In summary, our study has shown the epidemiological characteristics of transfusion in trauma patients in 111 Spanish ICUs. Transfusion was found to be practiced with RBC and FFP platelets in a ratio of 2:1:1. Analytical results together with anaemia and haemodynamic instability are the main reasons for transfusion. The practice of transfusion does not vary depending on patient type, attending instead to the patient’s clinical situation. In non-polytraumatized patients, transfusion seems to be more effective in raising Hb levels.

Limitations

The cross-sectional design of this study limits results in so far as there is no patient follow-up, and therefore the results obtained in relation to mortality cannot be compared with other longitudinal studies. However, based on the results obtained, a registry has been created to be able to follow the evolution of these trauma patients admitted to the ICU. We can thus analyse mortality and the appearance of complications related to blood transfusion; the characteristics of blood components, age, red blood cells, and platelets are not collected. On the other hand, the number of subjects included in the final sample is limited considering the inclusion criteria and it is, therefore, necessary to continue with new studies with larger samples to confirm the results obtained. In addition, the gender bias found in our study should be further studied in order to assess the effect of gender on the transfusion decision-making for trauma patients.

5. Conclusions

The results of our study demonstrated that most Spanish ICUs had implemented MTPs; however, it is necessary to continue implementing this type of programme in the hospitals that have not yet developed it. Similarly, we conclude that it is important to know the epidemiology of transfusion practices and to implement massive transfusion protocols in order to improve outcomes. The patient management programs currently are the best programmes to improve the ratio of transfusion. Although with great caution, given the design of our study and a lack of a longer patient follow-up, our study suggests that the transfusion of RBC, platelets, and FFC in a 2:1:1 ratio could be effective in decreasing the mortality rates of severe trauma patients.

Author Contributions

Conceptualization, R.J.-V. and J.A.G.-E.; methodology, E.M.A.-E.; software, I.S.-A.; validation, R.R.d.V.-H. and C.B.-P.; formal analysis, R.J.-V.; investigation, P.M.-N. and A.L.-F.; resources, C.I.T.-G.; data curation, J.L.S.-G.; writing—original draft preparation, R.J.-V.; writing—review and editing, I.S.-A., R.R.d.V.-H. and E.M.A.-E.; visualization, A.S.-L.; supervision, M.Q.-D. and J.A.G.-E.; project administration M.Q.-D.; funding acquisition, C.I.T.-G. All authors have read and agreed to the published version of the manuscript.

Funding

This research was funded by the University of La Rioja. PI Improvent Plan.

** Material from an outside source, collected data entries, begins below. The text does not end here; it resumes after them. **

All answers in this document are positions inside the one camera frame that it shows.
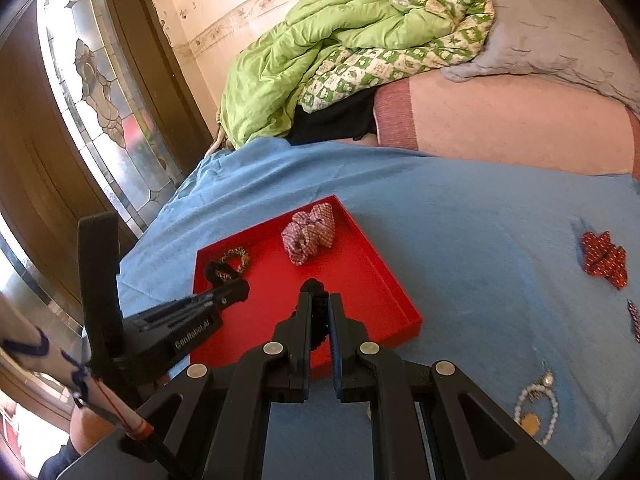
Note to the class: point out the wooden door stained glass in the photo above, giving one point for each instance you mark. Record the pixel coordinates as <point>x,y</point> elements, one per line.
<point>30,135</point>

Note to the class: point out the pink checked scrunchie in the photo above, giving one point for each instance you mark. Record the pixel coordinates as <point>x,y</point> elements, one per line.
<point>307,235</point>

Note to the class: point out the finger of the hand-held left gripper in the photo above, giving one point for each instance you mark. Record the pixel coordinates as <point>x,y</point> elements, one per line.
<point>227,294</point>

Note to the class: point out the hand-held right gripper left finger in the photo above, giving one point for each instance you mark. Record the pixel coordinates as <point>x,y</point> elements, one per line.
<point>300,332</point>

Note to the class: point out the blue blanket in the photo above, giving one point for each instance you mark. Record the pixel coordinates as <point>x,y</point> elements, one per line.
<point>475,220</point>

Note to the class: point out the black cloth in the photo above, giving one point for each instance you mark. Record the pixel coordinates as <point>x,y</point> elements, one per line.
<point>335,117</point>

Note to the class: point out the red dotted hair bow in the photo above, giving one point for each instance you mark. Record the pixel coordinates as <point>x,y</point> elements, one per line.
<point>605,260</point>

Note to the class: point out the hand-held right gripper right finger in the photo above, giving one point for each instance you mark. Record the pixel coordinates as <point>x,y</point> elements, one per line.
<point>334,350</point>

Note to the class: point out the white blue patterned stick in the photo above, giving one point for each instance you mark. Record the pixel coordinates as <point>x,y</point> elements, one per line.
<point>50,355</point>

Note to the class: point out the green quilt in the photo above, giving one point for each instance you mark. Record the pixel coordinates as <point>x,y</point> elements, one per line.
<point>300,50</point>

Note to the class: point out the red tray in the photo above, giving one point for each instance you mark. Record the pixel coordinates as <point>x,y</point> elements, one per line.
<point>360,280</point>

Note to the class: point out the grey pillow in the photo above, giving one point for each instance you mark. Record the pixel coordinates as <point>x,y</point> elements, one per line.
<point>550,30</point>

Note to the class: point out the pink mattress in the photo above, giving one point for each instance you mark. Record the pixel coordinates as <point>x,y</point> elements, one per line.
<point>500,120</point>

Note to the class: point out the small dark hair clip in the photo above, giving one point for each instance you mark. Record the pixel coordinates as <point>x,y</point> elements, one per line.
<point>634,320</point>

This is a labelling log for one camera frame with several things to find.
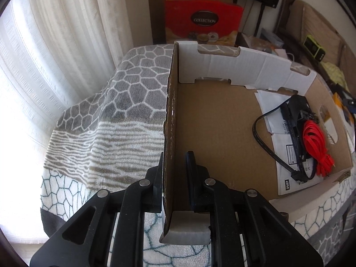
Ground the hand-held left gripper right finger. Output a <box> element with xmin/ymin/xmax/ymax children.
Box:
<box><xmin>186</xmin><ymin>151</ymin><xmax>324</xmax><ymax>267</ymax></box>

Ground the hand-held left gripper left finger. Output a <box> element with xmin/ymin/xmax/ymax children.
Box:
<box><xmin>29</xmin><ymin>152</ymin><xmax>164</xmax><ymax>267</ymax></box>

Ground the cardboard box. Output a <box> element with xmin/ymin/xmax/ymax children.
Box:
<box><xmin>159</xmin><ymin>40</ymin><xmax>354</xmax><ymax>245</ymax></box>

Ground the black cable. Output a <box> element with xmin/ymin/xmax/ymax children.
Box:
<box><xmin>252</xmin><ymin>107</ymin><xmax>306</xmax><ymax>184</ymax></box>

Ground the white printed booklet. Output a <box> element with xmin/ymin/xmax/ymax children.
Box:
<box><xmin>274</xmin><ymin>133</ymin><xmax>330</xmax><ymax>196</ymax></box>

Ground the black adapter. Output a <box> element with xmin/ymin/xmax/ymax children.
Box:
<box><xmin>280</xmin><ymin>95</ymin><xmax>318</xmax><ymax>179</ymax></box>

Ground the red cable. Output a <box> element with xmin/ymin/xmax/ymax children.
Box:
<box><xmin>302</xmin><ymin>119</ymin><xmax>336</xmax><ymax>178</ymax></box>

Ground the grey patterned blanket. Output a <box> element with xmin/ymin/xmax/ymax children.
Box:
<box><xmin>40</xmin><ymin>44</ymin><xmax>356</xmax><ymax>267</ymax></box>

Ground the white paper sheet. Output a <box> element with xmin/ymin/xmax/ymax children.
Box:
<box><xmin>255</xmin><ymin>89</ymin><xmax>295</xmax><ymax>135</ymax></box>

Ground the blue white box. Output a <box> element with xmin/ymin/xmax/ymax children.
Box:
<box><xmin>260</xmin><ymin>28</ymin><xmax>285</xmax><ymax>48</ymax></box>

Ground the red collection box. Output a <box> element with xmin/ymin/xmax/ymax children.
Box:
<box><xmin>164</xmin><ymin>0</ymin><xmax>244</xmax><ymax>45</ymax></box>

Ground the yellow cloth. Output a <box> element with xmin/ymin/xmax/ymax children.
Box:
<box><xmin>323</xmin><ymin>61</ymin><xmax>350</xmax><ymax>87</ymax></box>

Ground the green digital clock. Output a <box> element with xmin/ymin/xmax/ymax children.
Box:
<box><xmin>303</xmin><ymin>35</ymin><xmax>326</xmax><ymax>61</ymax></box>

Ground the white sheer curtain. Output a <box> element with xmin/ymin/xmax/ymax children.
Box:
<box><xmin>0</xmin><ymin>0</ymin><xmax>153</xmax><ymax>229</ymax></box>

Institutional Review Board Statement

Ethical considerations: The study was conducted in accordance with the ethical requirements of the Helsinki Declaration, the Fortaleza (Brazil) 2013 revision for research involving human subjects, the ICH (International Conference of Harmonization) guidelines for good epidemiological practice, and Spain’s existing regulations. The study was approved by the Clinical Research Ethics Committee of LPUH, Madrid, with LPUH code: PI-4155.

Informed Consent Statement

Informed consent was obtained from all subjects involved in the study.

Data Availability Statement

The anonymized data presented in this study are available at the request of the last-mentioned author. The data are not publicly available due to current personal data protection legislation.

Acknowledgments

Working Group of the Spanish Society of Intensive Care Medicine (SEMICYUC) Research Group Transfusion Day.

Conflicts of Interest

The authors declare no conflict of interest.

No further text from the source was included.